Records contained in a dataset
- - - -

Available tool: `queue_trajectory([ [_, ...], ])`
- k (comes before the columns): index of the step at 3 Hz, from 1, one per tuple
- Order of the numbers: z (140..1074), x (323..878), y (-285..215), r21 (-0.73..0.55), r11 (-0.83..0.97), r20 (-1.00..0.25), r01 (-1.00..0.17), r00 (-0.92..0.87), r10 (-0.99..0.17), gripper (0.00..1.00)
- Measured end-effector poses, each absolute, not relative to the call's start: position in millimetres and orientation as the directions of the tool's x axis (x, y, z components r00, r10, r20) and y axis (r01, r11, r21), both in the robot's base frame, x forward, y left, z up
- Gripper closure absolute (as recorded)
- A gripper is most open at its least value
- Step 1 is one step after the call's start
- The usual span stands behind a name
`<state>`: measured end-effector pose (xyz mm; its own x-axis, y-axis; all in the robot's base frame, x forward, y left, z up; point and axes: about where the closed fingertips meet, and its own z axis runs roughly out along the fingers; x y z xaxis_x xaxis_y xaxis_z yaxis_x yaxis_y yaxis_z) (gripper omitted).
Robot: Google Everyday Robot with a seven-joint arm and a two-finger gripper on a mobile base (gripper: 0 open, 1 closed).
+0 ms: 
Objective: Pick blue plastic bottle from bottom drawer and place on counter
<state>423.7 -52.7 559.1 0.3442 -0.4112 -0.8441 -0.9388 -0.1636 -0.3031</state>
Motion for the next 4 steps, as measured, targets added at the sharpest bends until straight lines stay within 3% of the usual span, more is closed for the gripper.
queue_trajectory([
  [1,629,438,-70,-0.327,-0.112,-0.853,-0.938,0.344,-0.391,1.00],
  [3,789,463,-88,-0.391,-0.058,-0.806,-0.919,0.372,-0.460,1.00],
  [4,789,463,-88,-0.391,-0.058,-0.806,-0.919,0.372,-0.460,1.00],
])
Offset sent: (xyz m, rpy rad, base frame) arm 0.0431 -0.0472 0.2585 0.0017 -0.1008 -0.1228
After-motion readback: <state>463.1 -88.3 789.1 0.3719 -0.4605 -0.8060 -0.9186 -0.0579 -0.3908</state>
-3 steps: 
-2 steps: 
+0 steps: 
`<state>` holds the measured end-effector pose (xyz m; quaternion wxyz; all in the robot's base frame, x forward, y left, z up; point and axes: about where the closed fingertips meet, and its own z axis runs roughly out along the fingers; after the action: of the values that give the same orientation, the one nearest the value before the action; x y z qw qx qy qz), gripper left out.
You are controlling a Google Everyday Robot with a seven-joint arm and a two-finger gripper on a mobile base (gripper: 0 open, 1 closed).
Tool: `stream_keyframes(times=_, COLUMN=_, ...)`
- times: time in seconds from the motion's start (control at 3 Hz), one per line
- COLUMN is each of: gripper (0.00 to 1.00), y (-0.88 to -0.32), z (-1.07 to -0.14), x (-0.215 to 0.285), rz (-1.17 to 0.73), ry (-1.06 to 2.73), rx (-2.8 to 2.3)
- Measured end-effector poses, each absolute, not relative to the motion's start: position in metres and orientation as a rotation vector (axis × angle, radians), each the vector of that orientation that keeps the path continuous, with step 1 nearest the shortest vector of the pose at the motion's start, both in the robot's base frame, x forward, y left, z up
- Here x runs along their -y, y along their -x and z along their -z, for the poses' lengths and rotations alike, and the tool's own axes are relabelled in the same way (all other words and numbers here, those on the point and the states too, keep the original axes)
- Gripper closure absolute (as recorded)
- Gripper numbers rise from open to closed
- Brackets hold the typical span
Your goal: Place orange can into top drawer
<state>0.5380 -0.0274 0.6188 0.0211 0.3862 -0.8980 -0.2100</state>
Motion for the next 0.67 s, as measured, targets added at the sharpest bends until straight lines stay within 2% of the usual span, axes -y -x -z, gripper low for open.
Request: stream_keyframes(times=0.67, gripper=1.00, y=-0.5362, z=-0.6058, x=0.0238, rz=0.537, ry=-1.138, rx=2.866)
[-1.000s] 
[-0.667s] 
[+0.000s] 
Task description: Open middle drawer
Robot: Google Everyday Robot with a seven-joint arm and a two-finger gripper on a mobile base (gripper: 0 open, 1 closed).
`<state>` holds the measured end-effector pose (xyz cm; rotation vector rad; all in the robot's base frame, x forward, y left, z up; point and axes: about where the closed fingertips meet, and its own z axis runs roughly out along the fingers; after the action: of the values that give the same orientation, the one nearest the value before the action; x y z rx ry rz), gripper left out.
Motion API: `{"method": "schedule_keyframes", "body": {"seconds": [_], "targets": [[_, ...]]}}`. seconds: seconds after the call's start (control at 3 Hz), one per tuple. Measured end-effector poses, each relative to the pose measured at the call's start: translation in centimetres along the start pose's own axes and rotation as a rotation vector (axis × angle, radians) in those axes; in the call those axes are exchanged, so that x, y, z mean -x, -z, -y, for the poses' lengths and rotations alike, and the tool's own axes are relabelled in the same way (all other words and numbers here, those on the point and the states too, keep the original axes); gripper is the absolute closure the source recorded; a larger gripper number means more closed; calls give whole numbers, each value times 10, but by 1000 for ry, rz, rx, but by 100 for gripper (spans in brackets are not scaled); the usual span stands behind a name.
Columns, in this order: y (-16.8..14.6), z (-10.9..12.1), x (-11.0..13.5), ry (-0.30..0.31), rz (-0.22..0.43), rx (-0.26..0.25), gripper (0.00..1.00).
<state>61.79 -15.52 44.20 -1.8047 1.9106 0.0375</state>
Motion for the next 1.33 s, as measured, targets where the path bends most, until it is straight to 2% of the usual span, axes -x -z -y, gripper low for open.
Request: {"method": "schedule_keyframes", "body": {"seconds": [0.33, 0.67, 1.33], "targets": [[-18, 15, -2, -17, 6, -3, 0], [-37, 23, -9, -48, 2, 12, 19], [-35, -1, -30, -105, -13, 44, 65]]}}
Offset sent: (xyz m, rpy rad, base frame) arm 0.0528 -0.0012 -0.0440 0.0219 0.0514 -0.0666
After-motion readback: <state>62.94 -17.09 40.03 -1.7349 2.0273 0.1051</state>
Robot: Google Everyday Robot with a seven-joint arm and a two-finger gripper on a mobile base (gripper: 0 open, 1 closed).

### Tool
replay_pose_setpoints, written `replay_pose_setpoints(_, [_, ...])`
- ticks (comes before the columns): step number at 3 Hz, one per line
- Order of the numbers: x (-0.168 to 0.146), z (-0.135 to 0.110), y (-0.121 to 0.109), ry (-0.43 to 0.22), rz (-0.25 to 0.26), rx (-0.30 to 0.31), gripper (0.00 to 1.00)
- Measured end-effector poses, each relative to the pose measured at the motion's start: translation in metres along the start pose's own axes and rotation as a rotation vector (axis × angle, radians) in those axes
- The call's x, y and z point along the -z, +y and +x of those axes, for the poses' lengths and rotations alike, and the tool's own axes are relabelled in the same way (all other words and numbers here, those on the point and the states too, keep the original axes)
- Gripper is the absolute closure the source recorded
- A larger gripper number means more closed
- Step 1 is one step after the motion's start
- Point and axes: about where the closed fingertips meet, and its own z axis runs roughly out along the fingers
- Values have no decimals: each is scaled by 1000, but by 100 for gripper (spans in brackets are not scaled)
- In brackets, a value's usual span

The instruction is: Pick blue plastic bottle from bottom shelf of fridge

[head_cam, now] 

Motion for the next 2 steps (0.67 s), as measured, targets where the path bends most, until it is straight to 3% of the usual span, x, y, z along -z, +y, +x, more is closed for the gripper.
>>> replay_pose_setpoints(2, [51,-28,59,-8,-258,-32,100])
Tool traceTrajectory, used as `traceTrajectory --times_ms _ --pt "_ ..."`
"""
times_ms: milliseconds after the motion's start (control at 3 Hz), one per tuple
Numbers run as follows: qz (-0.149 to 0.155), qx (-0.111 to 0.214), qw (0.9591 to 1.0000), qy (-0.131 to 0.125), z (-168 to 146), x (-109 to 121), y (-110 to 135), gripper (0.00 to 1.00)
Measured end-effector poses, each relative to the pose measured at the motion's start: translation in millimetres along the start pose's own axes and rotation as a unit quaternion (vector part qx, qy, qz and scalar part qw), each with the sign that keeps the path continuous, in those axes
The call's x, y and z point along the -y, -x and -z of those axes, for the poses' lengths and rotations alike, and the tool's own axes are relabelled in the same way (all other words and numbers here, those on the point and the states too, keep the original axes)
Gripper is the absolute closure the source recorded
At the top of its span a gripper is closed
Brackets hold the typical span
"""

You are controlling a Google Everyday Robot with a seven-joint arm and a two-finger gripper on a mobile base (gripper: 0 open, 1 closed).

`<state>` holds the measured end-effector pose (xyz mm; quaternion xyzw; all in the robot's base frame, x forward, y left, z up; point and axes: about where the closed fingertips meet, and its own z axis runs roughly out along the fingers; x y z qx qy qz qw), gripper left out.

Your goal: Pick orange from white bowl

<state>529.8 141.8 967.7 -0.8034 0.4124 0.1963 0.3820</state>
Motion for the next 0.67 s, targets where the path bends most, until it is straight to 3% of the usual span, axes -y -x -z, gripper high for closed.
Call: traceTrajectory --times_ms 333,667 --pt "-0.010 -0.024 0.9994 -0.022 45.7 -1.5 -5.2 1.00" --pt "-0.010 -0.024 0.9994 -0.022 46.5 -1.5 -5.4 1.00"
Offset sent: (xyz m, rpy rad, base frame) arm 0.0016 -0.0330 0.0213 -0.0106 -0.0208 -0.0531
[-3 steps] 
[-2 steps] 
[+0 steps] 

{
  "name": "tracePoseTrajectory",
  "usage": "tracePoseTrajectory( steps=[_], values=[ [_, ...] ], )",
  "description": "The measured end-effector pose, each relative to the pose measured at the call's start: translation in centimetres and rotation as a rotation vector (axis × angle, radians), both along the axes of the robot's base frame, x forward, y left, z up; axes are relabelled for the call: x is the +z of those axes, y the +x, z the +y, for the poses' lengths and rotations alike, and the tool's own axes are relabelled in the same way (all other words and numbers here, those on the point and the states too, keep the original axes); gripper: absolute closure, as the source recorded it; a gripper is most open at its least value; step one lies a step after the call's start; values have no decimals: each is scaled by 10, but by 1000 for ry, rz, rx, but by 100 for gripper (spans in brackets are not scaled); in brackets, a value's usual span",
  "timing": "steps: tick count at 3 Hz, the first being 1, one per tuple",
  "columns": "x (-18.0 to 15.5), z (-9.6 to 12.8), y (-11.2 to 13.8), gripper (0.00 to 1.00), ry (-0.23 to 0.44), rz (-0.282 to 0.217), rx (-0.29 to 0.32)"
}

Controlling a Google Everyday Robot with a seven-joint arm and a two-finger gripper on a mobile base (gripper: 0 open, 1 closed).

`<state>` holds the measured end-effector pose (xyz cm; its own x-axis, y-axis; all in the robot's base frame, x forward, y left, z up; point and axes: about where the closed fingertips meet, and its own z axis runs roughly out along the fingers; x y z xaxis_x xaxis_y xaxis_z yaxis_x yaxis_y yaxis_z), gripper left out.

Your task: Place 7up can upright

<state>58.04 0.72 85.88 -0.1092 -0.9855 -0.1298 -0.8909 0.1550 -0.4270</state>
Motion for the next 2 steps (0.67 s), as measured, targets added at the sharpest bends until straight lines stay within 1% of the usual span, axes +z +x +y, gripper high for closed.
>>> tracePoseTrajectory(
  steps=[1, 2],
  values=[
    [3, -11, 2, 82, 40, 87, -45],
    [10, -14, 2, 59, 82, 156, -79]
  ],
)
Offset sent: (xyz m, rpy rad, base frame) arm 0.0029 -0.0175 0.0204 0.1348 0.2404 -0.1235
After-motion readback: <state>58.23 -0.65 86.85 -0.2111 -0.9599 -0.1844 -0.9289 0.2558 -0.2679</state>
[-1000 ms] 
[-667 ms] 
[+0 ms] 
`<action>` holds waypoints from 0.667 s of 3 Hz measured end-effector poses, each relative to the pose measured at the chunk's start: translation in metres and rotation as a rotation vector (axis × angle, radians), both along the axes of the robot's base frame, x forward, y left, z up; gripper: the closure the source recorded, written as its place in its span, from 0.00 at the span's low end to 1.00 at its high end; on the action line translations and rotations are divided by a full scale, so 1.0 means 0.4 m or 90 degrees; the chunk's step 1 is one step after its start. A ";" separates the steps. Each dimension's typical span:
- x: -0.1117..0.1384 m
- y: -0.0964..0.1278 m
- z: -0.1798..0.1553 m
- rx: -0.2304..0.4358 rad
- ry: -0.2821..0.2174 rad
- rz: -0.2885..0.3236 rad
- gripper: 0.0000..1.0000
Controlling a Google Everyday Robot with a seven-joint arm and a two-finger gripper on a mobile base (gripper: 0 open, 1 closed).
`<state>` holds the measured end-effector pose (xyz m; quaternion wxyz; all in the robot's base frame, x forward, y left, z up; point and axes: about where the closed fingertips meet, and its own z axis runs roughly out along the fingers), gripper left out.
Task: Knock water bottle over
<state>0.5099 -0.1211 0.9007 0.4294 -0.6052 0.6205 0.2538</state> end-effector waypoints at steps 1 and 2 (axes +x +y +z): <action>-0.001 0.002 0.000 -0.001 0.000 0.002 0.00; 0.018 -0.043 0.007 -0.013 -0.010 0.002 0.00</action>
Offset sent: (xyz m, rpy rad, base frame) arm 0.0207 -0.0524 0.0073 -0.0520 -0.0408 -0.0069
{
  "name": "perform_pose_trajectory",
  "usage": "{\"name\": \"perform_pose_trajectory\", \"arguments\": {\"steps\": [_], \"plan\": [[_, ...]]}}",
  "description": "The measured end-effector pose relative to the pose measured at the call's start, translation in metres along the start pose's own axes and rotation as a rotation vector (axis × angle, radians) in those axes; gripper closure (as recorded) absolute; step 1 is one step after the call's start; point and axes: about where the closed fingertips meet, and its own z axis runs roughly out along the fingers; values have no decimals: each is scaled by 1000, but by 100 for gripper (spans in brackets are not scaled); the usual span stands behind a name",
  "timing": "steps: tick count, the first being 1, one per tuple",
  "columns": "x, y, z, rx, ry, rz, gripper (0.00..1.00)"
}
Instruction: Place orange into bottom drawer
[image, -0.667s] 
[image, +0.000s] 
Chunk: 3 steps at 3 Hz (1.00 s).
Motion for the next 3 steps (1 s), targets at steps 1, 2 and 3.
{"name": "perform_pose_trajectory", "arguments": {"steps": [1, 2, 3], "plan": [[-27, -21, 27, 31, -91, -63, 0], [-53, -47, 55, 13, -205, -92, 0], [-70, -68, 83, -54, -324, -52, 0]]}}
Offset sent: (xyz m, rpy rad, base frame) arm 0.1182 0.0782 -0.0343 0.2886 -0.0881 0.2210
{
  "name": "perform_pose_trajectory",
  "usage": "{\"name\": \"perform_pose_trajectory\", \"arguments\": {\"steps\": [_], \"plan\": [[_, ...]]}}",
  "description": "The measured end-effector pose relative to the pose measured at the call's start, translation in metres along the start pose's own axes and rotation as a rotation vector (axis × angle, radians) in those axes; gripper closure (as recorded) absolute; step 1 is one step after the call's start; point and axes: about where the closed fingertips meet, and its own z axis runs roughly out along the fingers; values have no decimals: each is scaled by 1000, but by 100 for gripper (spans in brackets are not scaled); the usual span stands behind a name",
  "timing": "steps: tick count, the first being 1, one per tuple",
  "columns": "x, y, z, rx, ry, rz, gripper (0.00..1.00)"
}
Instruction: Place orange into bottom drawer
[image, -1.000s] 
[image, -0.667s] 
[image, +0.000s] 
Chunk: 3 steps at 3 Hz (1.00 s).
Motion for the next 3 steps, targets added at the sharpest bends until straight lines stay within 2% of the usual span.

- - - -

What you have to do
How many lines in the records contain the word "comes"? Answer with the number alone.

Task answer
2